• Aim of the task
Starting at the top of the records, output every line through the one that contains "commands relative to", keeping each exactly as it appears.

• Data to use
┄┄┄┄┄┄┄┄┄┄┄┄┄┄┄┄┄┄┄┄

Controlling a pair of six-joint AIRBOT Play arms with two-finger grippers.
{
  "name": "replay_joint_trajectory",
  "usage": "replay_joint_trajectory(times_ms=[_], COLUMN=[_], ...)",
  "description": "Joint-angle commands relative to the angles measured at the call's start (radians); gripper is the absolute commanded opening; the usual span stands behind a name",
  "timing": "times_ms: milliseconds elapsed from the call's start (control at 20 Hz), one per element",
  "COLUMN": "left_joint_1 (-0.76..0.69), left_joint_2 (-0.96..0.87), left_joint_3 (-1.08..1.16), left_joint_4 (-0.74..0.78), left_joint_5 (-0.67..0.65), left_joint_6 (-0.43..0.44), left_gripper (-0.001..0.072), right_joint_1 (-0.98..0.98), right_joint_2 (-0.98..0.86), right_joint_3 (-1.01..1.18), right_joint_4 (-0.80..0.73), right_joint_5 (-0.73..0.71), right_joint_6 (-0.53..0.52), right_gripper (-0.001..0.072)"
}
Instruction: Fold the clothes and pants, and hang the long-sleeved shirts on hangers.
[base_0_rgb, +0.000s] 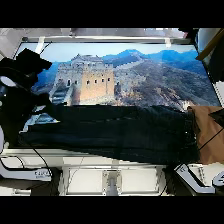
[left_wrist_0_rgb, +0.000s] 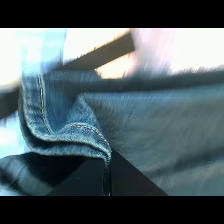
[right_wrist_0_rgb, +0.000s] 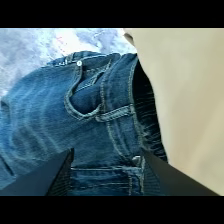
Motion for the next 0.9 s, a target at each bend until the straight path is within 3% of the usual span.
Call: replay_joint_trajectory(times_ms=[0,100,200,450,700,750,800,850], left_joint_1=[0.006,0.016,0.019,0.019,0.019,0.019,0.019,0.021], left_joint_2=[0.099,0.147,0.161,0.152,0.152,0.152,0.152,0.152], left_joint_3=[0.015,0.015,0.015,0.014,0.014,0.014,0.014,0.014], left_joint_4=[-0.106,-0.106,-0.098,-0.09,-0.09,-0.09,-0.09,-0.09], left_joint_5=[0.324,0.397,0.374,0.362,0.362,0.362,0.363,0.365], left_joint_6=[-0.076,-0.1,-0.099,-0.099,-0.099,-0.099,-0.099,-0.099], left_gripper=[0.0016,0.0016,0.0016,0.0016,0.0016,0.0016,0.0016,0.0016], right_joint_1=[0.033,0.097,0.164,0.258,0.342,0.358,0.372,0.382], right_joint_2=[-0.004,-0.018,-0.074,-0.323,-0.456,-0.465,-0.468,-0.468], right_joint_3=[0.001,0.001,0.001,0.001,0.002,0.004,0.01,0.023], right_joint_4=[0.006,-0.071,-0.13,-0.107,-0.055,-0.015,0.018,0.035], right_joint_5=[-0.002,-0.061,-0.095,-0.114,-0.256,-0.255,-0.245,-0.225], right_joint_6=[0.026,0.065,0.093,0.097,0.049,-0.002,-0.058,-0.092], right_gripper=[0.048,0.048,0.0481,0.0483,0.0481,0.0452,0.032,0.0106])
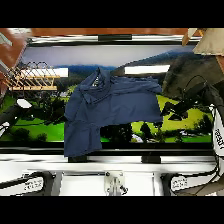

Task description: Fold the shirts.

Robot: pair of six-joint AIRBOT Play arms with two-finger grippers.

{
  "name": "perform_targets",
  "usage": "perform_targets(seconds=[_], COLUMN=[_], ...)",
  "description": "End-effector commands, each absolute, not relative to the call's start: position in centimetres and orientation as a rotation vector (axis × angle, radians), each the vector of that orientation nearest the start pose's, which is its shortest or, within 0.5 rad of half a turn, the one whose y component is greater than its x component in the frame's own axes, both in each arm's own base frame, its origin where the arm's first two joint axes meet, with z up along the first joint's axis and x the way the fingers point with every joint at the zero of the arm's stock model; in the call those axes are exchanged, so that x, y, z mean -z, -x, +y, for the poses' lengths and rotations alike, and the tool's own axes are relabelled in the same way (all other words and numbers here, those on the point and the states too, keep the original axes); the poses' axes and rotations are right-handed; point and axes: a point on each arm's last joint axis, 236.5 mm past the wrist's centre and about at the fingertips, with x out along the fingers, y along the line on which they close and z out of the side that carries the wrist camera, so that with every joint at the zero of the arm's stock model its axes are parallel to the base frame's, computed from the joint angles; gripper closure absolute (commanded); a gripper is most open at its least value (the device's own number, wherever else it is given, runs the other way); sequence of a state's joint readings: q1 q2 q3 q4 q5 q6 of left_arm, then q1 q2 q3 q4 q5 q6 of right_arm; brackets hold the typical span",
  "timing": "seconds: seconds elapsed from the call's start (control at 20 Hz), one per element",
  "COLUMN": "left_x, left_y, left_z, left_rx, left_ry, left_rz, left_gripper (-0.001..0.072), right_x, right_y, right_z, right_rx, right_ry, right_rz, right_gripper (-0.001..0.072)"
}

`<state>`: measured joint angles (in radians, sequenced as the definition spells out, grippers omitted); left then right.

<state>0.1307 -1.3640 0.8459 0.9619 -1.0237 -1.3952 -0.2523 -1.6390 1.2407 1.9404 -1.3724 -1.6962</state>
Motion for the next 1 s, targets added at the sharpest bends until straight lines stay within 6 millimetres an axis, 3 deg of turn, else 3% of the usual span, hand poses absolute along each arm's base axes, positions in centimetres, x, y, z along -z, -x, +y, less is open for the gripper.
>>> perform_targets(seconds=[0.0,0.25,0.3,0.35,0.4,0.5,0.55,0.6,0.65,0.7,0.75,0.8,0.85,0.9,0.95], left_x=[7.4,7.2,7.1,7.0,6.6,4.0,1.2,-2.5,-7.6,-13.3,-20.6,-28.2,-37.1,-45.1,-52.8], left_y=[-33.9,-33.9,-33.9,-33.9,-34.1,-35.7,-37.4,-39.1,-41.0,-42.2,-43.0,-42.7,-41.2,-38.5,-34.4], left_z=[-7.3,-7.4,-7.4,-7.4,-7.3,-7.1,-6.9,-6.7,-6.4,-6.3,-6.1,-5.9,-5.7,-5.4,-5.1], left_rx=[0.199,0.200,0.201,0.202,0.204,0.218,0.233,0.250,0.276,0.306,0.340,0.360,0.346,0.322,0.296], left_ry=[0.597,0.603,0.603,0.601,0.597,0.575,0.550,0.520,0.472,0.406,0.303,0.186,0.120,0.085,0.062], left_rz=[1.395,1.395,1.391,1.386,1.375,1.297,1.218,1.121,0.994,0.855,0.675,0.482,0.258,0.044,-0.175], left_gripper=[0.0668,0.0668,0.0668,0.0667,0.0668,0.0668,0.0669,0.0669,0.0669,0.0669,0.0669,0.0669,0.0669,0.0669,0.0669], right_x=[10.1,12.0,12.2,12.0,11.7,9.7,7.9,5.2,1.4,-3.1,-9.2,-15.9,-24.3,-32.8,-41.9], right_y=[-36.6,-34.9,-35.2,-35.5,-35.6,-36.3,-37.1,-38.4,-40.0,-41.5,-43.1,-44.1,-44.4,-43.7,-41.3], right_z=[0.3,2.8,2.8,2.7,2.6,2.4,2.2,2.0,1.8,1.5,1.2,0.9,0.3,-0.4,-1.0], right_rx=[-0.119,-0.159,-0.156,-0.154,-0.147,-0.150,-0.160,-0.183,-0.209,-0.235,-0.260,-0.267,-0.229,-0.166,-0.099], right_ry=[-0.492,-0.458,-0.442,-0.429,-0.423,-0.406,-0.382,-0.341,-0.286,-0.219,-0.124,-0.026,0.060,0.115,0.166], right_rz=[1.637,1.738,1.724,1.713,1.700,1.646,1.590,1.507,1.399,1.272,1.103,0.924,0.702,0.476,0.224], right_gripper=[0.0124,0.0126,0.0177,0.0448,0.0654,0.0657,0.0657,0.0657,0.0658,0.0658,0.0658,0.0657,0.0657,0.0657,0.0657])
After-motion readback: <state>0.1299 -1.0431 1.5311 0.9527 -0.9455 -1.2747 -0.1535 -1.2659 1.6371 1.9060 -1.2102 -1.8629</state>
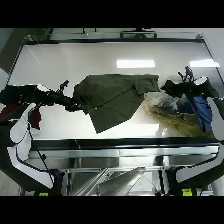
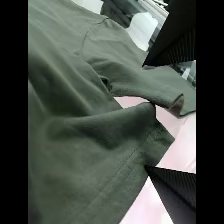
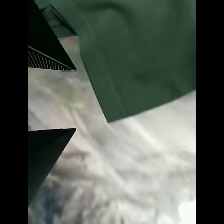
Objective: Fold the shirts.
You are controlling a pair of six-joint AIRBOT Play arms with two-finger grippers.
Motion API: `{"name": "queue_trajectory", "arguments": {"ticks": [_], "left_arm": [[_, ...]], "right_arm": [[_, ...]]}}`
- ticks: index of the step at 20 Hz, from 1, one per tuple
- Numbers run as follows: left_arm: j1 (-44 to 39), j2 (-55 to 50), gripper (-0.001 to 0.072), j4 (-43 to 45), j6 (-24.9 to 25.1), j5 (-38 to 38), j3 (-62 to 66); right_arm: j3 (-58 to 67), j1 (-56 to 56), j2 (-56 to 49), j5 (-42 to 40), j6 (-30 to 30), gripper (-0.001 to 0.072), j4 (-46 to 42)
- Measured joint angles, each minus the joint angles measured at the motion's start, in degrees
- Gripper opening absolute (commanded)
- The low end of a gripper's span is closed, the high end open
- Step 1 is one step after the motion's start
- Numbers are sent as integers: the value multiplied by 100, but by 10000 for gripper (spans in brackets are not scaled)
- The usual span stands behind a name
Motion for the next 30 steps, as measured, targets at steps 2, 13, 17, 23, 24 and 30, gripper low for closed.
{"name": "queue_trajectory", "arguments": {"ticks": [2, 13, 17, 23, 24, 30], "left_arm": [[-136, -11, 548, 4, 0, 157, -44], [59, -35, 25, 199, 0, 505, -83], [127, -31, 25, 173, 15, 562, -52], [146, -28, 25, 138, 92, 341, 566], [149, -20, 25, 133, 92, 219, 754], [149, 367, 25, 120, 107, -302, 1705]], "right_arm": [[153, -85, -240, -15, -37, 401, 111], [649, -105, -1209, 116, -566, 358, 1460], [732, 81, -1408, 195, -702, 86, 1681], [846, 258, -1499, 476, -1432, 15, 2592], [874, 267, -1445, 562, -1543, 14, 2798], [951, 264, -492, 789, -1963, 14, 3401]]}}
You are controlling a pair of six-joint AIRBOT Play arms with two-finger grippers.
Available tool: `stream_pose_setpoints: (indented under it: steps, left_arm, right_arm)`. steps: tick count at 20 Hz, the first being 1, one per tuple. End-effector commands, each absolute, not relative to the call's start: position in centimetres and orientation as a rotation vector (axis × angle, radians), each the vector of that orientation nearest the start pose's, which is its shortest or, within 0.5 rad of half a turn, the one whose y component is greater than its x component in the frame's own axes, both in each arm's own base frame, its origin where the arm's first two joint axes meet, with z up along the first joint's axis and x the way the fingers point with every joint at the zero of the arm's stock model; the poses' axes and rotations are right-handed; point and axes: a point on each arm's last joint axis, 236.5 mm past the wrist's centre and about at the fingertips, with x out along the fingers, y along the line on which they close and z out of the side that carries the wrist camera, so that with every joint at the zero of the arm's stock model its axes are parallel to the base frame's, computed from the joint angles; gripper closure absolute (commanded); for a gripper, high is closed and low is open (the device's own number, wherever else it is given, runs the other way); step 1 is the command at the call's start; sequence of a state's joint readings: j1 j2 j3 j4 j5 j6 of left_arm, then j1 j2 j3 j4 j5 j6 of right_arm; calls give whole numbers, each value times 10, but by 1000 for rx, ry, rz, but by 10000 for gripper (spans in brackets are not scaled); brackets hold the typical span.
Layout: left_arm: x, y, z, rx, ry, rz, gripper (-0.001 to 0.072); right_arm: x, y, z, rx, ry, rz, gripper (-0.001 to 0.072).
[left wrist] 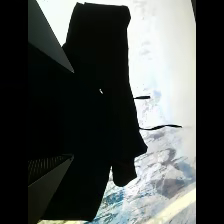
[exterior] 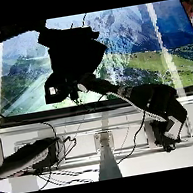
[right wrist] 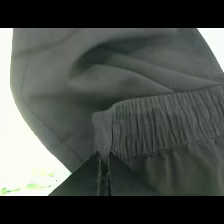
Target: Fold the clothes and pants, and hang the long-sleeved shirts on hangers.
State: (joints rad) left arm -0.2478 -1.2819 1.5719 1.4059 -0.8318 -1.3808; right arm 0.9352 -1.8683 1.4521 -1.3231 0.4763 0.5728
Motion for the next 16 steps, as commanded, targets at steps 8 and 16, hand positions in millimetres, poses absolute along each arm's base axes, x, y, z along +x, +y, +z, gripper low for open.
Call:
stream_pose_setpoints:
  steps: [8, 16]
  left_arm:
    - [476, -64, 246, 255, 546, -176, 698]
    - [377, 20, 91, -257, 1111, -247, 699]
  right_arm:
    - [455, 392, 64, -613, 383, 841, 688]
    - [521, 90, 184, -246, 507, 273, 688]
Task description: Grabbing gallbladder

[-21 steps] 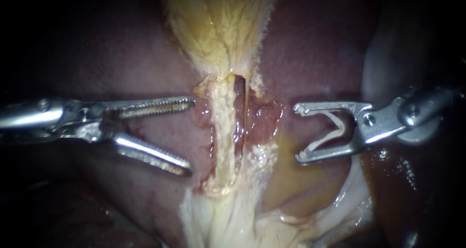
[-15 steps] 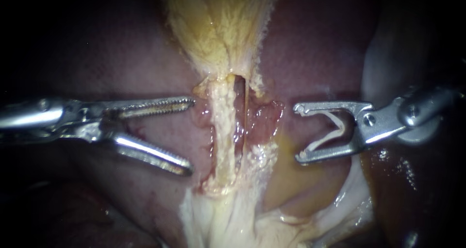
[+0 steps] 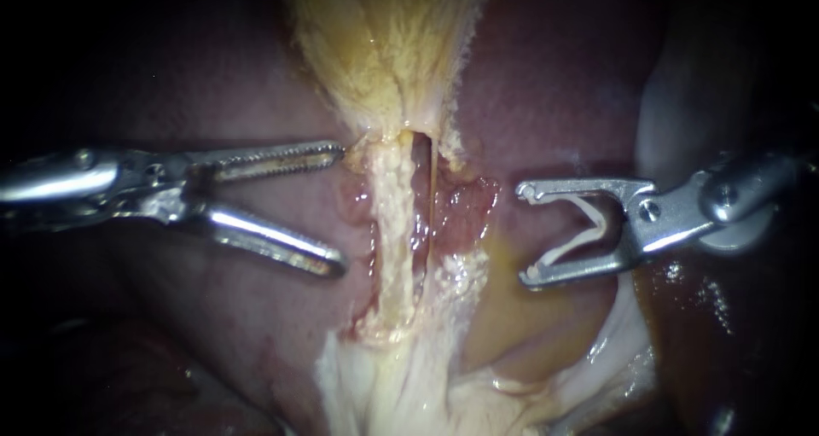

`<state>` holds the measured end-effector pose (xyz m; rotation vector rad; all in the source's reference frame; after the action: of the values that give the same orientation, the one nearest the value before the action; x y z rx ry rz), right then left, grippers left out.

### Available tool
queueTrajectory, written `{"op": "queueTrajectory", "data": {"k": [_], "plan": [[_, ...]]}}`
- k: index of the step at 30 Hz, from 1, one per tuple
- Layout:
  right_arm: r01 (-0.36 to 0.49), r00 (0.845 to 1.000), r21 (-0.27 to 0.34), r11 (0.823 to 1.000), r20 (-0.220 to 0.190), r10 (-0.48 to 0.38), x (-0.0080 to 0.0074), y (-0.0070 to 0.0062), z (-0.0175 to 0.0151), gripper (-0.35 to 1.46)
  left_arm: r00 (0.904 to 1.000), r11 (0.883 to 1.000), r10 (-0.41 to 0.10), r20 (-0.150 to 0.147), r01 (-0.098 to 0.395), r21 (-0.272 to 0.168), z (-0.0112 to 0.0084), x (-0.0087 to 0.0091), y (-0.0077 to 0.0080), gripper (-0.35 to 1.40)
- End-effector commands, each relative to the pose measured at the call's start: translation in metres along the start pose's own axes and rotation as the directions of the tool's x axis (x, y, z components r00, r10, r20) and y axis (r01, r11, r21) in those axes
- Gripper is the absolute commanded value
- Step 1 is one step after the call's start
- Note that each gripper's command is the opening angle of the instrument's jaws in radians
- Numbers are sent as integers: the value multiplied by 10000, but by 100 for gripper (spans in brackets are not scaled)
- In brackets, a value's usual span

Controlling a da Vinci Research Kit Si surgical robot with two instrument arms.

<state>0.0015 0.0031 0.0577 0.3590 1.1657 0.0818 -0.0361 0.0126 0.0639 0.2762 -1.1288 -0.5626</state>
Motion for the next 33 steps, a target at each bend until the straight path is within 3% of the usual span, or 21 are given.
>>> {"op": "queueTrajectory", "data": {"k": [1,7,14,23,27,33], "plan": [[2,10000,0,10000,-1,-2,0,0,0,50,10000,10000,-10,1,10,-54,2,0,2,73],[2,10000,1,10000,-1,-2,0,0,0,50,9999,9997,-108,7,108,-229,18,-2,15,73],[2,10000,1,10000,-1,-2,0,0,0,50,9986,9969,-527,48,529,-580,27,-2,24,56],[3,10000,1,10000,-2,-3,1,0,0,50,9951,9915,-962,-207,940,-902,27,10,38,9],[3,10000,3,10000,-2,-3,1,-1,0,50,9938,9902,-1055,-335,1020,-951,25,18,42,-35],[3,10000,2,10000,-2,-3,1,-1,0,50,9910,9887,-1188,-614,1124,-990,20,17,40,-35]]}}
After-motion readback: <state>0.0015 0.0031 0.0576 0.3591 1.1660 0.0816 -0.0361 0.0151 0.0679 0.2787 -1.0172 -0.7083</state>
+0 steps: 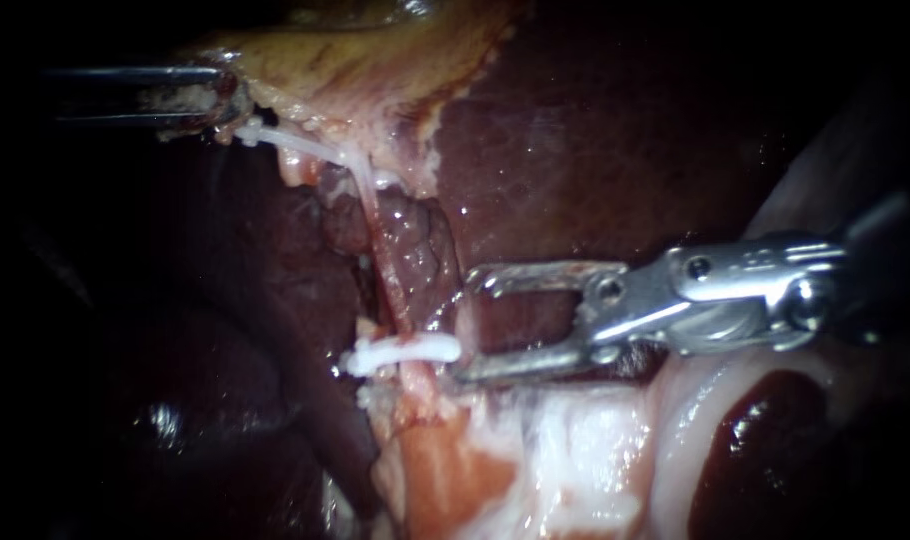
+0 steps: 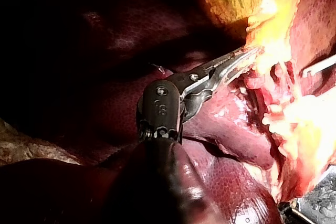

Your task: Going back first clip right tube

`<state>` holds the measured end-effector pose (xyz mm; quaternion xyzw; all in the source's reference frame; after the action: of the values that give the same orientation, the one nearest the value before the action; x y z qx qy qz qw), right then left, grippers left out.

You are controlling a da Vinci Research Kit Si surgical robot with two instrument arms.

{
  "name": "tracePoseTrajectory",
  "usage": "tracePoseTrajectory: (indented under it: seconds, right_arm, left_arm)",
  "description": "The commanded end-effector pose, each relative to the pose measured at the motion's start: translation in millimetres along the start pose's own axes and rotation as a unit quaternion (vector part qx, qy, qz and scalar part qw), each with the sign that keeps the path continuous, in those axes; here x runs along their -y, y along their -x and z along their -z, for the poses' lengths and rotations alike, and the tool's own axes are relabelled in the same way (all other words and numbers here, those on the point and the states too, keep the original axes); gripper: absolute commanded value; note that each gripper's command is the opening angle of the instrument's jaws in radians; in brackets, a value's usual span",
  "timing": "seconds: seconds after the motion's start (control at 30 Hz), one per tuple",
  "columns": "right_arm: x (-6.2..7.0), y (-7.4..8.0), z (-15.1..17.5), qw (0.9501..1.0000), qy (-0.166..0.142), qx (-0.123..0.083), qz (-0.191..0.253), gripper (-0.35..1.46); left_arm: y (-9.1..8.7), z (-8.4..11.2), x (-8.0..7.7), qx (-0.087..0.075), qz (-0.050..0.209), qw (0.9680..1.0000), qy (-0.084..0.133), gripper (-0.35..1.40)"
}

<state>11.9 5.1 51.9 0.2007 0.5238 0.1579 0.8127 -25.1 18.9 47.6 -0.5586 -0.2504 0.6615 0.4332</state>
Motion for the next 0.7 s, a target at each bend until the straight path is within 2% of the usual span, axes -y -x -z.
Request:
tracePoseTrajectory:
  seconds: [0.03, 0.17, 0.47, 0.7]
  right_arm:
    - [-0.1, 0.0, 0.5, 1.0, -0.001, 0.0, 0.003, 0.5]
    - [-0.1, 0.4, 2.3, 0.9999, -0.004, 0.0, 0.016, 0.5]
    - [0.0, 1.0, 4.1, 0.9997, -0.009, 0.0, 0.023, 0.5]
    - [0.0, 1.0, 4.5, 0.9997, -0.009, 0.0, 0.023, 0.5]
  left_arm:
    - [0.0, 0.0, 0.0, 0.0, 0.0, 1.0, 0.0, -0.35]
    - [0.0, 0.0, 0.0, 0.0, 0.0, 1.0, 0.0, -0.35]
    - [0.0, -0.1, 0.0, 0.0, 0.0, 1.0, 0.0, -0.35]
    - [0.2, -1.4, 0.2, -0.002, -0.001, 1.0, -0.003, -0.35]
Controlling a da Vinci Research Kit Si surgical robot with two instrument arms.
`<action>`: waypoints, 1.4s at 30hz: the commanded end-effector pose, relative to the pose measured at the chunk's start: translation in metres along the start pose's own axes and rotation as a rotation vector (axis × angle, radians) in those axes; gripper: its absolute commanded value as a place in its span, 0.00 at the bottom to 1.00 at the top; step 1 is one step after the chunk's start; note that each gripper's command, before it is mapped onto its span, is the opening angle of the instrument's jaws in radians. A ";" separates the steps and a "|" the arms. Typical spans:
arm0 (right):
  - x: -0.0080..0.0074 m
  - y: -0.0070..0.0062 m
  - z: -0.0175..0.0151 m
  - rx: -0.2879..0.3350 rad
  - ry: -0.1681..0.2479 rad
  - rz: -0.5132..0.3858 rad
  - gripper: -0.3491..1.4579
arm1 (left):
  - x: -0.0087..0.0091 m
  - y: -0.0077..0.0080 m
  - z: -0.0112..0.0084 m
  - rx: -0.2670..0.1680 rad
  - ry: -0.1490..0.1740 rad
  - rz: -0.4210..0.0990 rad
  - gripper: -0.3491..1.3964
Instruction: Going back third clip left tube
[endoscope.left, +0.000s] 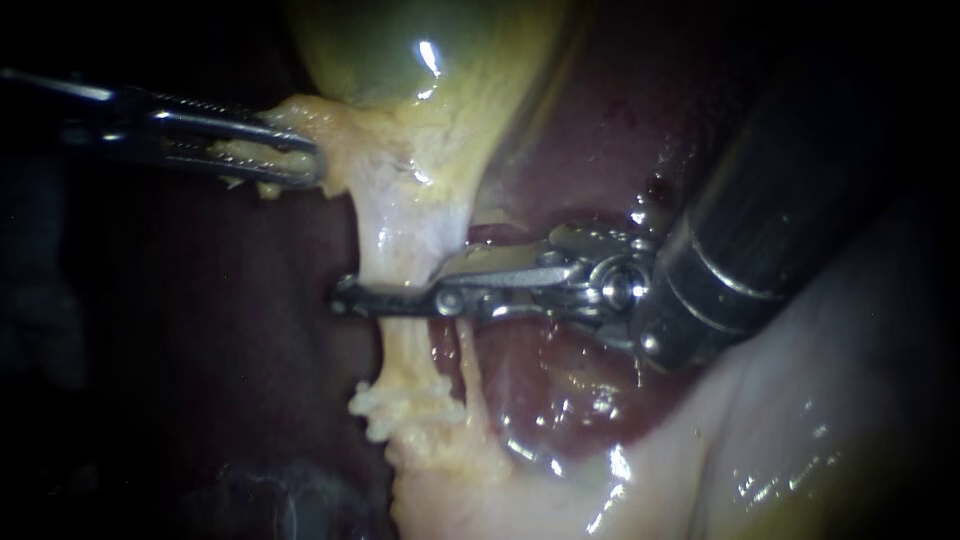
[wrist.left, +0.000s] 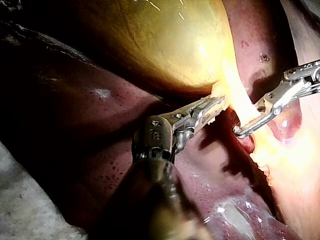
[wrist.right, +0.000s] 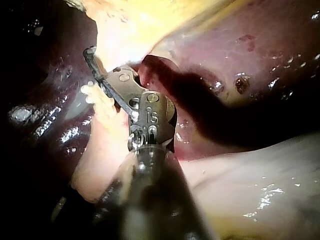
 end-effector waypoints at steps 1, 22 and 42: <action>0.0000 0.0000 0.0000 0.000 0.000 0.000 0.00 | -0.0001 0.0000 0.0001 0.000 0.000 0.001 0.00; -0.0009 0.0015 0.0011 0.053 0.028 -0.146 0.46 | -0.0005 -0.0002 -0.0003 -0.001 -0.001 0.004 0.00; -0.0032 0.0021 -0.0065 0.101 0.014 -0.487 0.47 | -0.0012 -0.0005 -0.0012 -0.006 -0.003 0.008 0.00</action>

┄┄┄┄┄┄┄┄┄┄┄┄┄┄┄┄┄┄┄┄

• Result of this exercise
Controlling a pair of six-joint AIRBOT Play arms with two-finger grippers.
{
  "name": "replay_joint_trajectory",
  "usage": "replay_joint_trajectory(times_ms=[_], COLUMN=[_], ...)",
  "description": "Joint-angle commands relative to the angles measured at the call's start (radians); gripper is the absolute commanded opening; the usual span stands behind a name",

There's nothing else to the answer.